=== Section Start ===

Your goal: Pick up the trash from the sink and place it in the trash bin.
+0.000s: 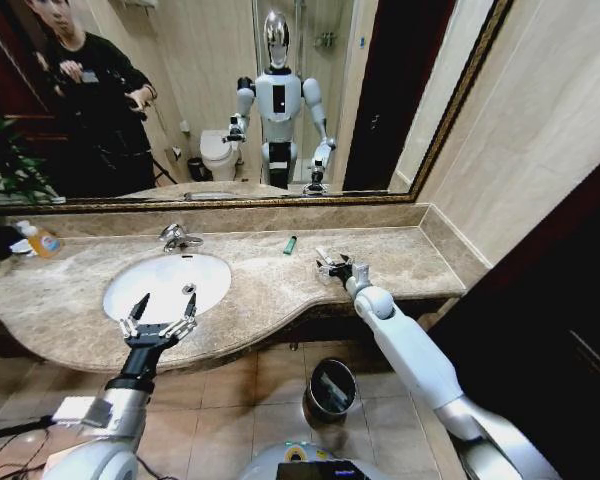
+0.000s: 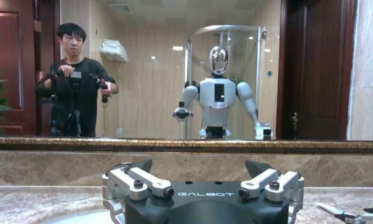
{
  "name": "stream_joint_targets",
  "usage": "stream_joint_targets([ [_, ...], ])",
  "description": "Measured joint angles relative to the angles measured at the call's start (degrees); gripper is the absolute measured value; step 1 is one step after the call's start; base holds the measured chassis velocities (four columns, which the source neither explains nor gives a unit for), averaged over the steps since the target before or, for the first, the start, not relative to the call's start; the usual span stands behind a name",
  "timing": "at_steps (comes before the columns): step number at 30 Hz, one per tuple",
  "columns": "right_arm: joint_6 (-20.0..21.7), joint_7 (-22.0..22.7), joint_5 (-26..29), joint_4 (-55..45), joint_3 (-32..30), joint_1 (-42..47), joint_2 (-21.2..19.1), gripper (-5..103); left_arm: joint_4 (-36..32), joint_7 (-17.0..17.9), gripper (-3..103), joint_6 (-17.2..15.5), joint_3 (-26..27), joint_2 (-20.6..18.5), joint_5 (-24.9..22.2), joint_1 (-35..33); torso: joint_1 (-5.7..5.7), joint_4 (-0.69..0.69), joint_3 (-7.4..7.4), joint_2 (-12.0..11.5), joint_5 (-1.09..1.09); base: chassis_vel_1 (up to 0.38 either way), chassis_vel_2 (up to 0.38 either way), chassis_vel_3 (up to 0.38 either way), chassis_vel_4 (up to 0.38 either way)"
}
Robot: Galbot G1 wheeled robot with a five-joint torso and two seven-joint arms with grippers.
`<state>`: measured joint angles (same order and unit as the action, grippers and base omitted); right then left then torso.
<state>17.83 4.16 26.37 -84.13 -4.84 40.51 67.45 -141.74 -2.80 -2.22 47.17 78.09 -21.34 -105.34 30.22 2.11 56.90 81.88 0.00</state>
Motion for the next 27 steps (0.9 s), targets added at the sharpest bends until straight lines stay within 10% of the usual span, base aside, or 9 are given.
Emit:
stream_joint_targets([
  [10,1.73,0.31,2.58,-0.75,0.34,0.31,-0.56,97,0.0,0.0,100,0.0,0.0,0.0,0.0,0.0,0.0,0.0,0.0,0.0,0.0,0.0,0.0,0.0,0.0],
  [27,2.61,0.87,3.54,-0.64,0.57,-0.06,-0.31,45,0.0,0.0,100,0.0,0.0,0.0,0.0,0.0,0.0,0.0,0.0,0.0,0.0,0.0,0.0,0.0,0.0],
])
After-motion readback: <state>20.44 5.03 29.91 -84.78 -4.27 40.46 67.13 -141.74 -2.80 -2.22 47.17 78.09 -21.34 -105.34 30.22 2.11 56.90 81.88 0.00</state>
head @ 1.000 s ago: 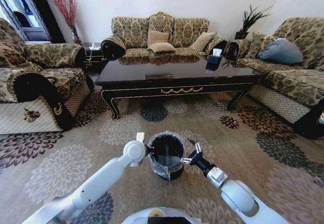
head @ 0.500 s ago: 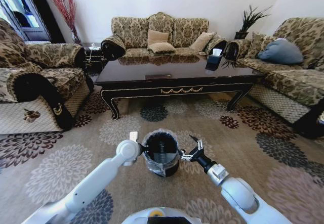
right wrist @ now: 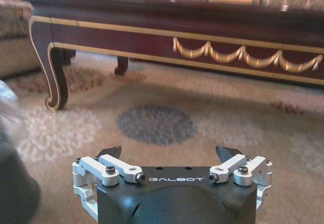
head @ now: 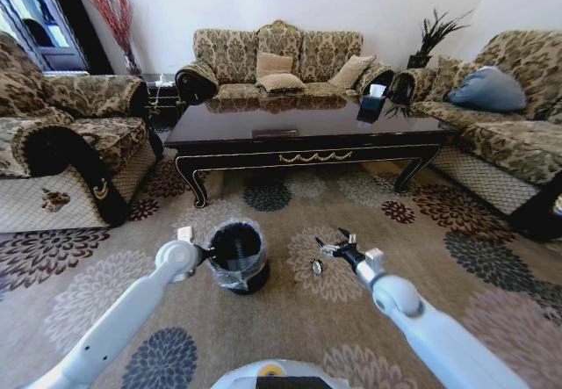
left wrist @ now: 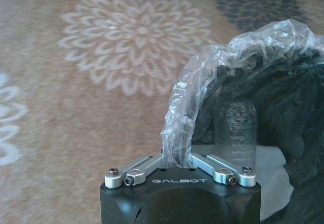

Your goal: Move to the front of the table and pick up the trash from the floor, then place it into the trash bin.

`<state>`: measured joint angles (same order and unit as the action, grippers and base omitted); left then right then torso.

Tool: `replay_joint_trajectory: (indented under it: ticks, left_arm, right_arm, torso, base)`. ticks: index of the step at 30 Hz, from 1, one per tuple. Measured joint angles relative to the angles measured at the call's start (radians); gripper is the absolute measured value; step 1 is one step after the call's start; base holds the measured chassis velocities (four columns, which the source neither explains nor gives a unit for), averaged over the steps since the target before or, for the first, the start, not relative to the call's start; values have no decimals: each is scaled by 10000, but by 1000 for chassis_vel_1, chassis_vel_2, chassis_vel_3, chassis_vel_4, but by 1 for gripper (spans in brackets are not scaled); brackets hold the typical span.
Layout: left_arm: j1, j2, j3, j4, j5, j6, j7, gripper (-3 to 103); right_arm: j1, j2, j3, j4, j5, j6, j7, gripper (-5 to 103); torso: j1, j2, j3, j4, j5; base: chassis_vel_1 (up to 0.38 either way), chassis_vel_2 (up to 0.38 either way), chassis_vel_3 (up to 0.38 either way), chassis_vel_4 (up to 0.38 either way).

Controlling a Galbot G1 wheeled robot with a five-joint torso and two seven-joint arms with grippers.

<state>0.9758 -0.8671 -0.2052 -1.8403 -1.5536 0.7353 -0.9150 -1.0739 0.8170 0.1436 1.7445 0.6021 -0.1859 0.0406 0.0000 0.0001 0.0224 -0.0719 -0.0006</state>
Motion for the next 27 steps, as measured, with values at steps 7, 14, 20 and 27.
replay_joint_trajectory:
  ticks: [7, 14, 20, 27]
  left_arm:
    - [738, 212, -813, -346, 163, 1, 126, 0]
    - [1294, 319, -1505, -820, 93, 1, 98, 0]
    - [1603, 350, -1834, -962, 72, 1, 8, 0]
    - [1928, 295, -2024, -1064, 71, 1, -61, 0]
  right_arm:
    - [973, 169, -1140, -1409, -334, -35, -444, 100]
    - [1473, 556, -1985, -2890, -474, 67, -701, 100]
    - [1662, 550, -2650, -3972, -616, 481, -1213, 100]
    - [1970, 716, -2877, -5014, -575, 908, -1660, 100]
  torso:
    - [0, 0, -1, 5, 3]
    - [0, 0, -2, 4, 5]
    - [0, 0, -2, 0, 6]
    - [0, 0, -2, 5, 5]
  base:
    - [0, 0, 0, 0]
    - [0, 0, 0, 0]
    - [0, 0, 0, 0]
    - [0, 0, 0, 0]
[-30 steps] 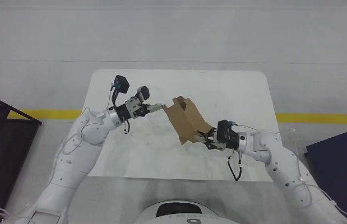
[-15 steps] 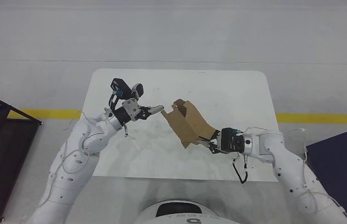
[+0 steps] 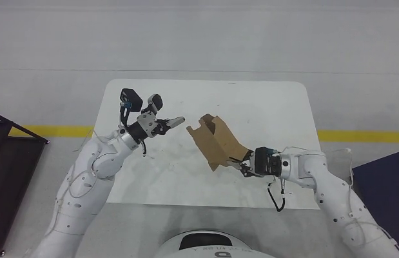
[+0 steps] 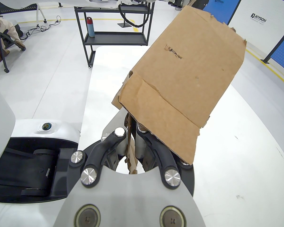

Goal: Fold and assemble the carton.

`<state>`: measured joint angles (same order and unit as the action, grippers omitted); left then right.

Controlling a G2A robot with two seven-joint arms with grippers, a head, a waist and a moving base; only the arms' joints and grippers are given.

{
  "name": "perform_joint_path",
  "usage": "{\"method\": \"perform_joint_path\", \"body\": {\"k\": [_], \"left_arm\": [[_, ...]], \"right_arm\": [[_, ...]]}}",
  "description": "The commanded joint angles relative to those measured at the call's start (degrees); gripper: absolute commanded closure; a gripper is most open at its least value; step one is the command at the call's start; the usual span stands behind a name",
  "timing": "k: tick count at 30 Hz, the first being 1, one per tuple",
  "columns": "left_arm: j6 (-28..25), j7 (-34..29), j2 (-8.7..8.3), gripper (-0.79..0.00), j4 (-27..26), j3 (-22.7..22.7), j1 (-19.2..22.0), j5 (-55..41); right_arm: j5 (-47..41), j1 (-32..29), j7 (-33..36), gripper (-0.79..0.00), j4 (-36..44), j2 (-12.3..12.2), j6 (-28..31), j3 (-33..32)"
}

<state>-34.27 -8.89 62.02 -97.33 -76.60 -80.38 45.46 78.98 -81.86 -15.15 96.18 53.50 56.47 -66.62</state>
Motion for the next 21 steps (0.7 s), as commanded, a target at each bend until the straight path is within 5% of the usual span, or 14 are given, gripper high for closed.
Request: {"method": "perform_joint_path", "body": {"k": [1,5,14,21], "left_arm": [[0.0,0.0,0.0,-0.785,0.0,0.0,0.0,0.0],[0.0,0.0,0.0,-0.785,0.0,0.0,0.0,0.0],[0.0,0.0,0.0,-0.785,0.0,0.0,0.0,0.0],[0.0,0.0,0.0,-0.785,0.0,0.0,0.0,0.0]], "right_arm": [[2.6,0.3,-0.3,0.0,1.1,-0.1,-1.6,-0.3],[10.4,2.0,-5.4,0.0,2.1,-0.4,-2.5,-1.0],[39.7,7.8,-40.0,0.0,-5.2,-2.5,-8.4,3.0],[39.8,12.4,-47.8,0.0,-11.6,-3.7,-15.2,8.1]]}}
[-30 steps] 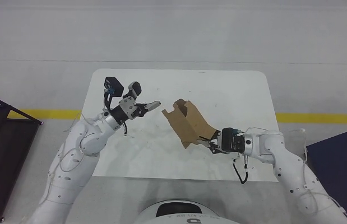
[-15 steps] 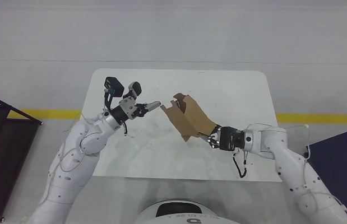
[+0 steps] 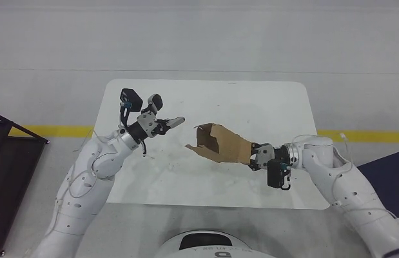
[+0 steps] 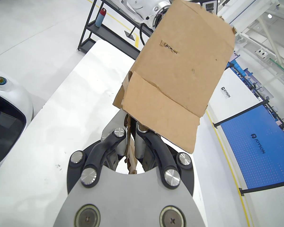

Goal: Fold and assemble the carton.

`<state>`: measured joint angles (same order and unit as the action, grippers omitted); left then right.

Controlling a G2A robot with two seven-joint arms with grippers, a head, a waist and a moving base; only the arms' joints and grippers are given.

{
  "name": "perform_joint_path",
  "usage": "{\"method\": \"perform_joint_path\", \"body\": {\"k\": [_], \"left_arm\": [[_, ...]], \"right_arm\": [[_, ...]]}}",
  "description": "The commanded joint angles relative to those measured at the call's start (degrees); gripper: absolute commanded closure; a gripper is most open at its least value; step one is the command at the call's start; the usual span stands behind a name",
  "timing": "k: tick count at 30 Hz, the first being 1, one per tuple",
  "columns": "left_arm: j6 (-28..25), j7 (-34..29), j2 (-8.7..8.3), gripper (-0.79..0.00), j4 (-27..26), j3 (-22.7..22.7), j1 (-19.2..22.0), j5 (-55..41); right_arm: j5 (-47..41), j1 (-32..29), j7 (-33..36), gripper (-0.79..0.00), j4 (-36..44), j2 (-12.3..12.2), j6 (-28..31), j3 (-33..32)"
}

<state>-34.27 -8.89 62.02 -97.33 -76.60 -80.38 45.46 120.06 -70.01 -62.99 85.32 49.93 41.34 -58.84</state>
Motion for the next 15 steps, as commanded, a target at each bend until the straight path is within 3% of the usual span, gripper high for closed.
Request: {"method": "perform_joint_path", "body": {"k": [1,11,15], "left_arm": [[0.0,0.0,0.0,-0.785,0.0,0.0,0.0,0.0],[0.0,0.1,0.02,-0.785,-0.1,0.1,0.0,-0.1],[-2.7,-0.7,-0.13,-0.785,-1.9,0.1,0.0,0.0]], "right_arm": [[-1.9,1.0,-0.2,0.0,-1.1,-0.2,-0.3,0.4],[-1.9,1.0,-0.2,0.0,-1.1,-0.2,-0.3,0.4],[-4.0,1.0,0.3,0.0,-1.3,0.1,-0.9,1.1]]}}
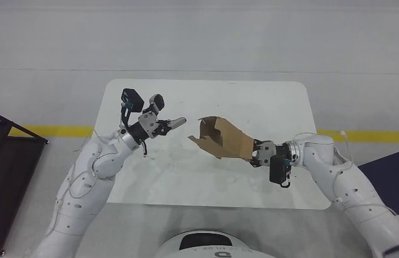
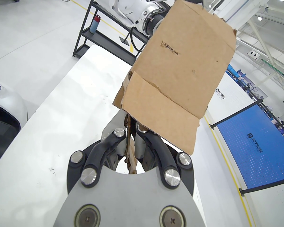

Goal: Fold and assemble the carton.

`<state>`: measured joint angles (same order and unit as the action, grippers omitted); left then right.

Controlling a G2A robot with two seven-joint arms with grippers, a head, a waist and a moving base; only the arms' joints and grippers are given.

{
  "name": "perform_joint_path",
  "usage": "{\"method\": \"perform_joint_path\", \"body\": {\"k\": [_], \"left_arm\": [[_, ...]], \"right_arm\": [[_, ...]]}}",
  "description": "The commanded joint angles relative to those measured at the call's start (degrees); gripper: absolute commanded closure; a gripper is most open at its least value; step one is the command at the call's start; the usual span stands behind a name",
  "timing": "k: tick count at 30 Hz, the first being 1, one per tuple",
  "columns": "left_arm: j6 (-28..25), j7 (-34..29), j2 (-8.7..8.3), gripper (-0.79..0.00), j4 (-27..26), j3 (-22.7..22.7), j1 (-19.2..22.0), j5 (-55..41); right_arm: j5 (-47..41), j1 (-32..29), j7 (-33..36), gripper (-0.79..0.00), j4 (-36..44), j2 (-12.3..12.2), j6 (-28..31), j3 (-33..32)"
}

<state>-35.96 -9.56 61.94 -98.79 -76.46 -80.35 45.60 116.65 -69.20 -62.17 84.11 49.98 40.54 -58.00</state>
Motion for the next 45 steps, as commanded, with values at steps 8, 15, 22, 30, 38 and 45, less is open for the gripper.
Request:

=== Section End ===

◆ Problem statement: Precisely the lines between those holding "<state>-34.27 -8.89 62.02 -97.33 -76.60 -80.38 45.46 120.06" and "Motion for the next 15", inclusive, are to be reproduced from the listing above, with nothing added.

◆ Answer to this exercise:
<state>-34.27 -8.89 62.02 -97.33 -76.60 -80.38 45.46 120.06 -70.01 -62.99 85.32 49.93 41.34 -58.84</state>
Motion for the next 15 steps, as commanded, a target at each bend until the straight path is within 3% of the usual span, gripper high for closed.

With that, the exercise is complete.